Provides AI-assisted literature review capabilities for question-answering over papers, claim extraction, and evidence synthesis.

## Capabilities

- Question-answering over research papers
- Claim extraction and verification
- Evidence strength assessment
- Methodology comparison
- Finding synthesis across papers
- Research gap identification

## Usage Guidelines

1. **Question Formulation**: Ask specific, answerable questions
2. **Claim Extraction**: Identify key claims and their support
3. **Evidence Assessment**: Evaluate strength of evidence
4. **Synthesis**: Aggregate findings across multiple papers

## Tools/Libraries

- Elicit API
- LangChain
- Vector databases

Overview

This skill provides AI-assisted literature review and evidence synthesis for question-answering over research papers. It helps extract claims, assess evidence strength, compare methodologies, and synthesize findings across collections of papers. The goal is faster, more reliable literature insights to support research decisions and writing.

How this skill works

The assistant ingests paper metadata, text, and supplemental files, indexes them in a vector store, and runs targeted retrieval for each user query. It extracts candidate claims, links them to supporting passages, rates evidence strength, and produces concise syntheses or comparative tables.
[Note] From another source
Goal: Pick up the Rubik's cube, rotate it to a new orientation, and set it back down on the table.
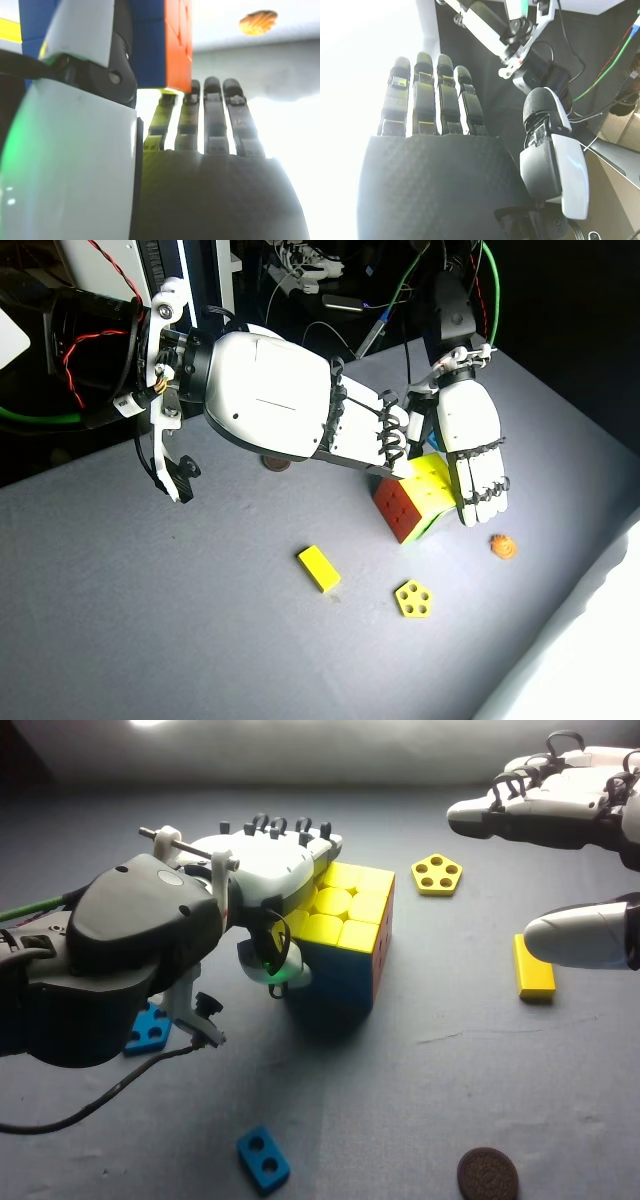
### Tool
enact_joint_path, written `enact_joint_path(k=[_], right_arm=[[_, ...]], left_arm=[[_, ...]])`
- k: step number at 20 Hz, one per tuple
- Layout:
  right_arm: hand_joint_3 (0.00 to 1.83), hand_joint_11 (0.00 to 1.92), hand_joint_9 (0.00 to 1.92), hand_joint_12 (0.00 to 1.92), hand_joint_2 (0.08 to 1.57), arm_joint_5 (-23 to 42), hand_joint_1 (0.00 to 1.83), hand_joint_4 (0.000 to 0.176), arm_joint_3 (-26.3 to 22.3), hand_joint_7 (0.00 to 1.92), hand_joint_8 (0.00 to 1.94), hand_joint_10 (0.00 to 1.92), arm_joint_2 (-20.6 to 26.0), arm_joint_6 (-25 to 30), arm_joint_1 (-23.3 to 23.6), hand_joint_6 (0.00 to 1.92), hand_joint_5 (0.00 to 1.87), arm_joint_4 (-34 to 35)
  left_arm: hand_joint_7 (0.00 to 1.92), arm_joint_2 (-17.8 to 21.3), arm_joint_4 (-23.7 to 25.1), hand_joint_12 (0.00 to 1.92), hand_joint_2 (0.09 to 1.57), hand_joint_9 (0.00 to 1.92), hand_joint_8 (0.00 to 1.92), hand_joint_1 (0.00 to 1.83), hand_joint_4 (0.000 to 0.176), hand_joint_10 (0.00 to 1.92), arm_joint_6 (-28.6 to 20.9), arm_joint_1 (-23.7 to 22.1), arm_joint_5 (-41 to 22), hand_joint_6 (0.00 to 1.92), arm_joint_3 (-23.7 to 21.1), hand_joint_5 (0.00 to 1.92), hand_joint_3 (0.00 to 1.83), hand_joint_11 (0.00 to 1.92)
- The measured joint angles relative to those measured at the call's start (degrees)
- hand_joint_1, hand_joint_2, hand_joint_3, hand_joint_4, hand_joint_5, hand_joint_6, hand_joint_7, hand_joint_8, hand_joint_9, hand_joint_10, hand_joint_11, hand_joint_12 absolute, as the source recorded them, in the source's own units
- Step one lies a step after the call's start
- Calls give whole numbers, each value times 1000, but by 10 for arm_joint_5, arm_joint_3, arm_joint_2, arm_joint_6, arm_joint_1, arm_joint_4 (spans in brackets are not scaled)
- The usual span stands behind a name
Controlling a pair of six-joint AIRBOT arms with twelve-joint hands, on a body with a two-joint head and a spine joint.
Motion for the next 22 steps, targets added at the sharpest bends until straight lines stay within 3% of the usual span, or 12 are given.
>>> enact_joint_path(k=[2, 4, 7, 11, 14, 16, 22], right_arm=[[1, 0, 143, 38, 1293, 0, 43, 0, 0, 168, 1, 3, -1, 0, 0, 2, 93, 0], [1, 0, 175, 143, 1281, 0, 65, 0, 0, 200, 1, 5, -2, 0, -4, 5, 130, -1], [1, 0, 144, 73, 1286, 0, 80, 0, 0, 169, 3, 3, -2, 0, -4, 2, 101, 0], [1, 0, 162, 173, 1284, 0, 52, 0, -1, 175, 2, 5, -2, 0, -4, 2, 98, 0], [0, 0, 151, 61, 1285, 0, 56, 0, -1, 171, 1, 1, -2, 0, -4, 1, 99, 0], [0, 0, 153, 170, 1281, 0, 73, 0, -1, 175, 4, 4, -2, 0, -4, 5, 113, 0], [0, 0, 154, 186, 1279, 0, 82, 0, -2, 193, 2, 1, -2, 0, -4, 3, 120, 0]], left_arm=[[0, 0, 8, 0, 1111, 0, 0, 1100, 0, 0, 0, -1, 12, 0, 4, 0, 13, 0], [0, 0, 14, 0, 1104, 0, 0, 1086, 0, 0, 0, -2, 17, 0, 4, 0, 9, 0], [0, -5, 22, 0, 1096, 0, 0, 1119, 0, 0, -5, -2, 20, 0, 6, 0, 3, 0], [0, -7, 31, 0, 1115, 0, 0, 1105, 0, 0, -5, -6, 34, 0, 7, 0, 9, 0], [0, -11, 31, 0, 1124, 0, 0, 1097, 0, 0, -5, -6, 37, 0, 7, 0, 11, 0], [0, -11, 31, 0, 1108, 0, 0, 1117, 0, 0, -5, -6, 38, 0, 7, 0, 2, 0], [0, -13, 24, 0, 1104, 0, 0, 1127, 0, 0, -5, -6, 42, 0, 16, 0, 0, 0]])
Outputs include claim citations, confidence scores, and suggested research gaps for follow-up.

When to use it

  • Preparing a literature review or related work section
  • Validating specific claims against the research corpus
  • Comparing methods, datasets, or results across studies
  • Identifying consensus, disagreement, or research gaps
  • Summarizing evidence for grant proposals or policy briefs

Best practices

  • Formulate narrow, answerable questions (who/what/when/how much) to improve retrieval precision
  • Supply a curated set of papers or define search filters before deep synthesis
  • Request claim-level citations and confidence statements for transparency
  • Iterate: review extracted claims and prompt refinements or scope changes
  • Cross-check automated assessments with domain experts for high-stakes conclusions

Example use cases

  • Answer whether intervention X reduces outcome Y across randomized trials, with per-study citations
  • Extract and verify all claims about a biomarker’s predictive value from a corpus
  • Compare training protocols and reported performance across machine learning papers
  • Synthesize methodological limitations common to a body of literature and propose gaps
  • Produce a concise evidence summary for a policy brief with confidence ratings

FAQ

What input formats does the assistant accept?

It works best with PDFs, structured text, and metadata; plain text or exported JSON from reference managers also work.

How does it assess evidence strength?

It uses extracted study details (design, sample size, controls, effect sizes) plus heuristics to assign confidence levels and highlight limitations.

Can I add my own papers or databases?

Yes — you can upload documents or point to external indexes; the system will index these into the vector store for retrieval.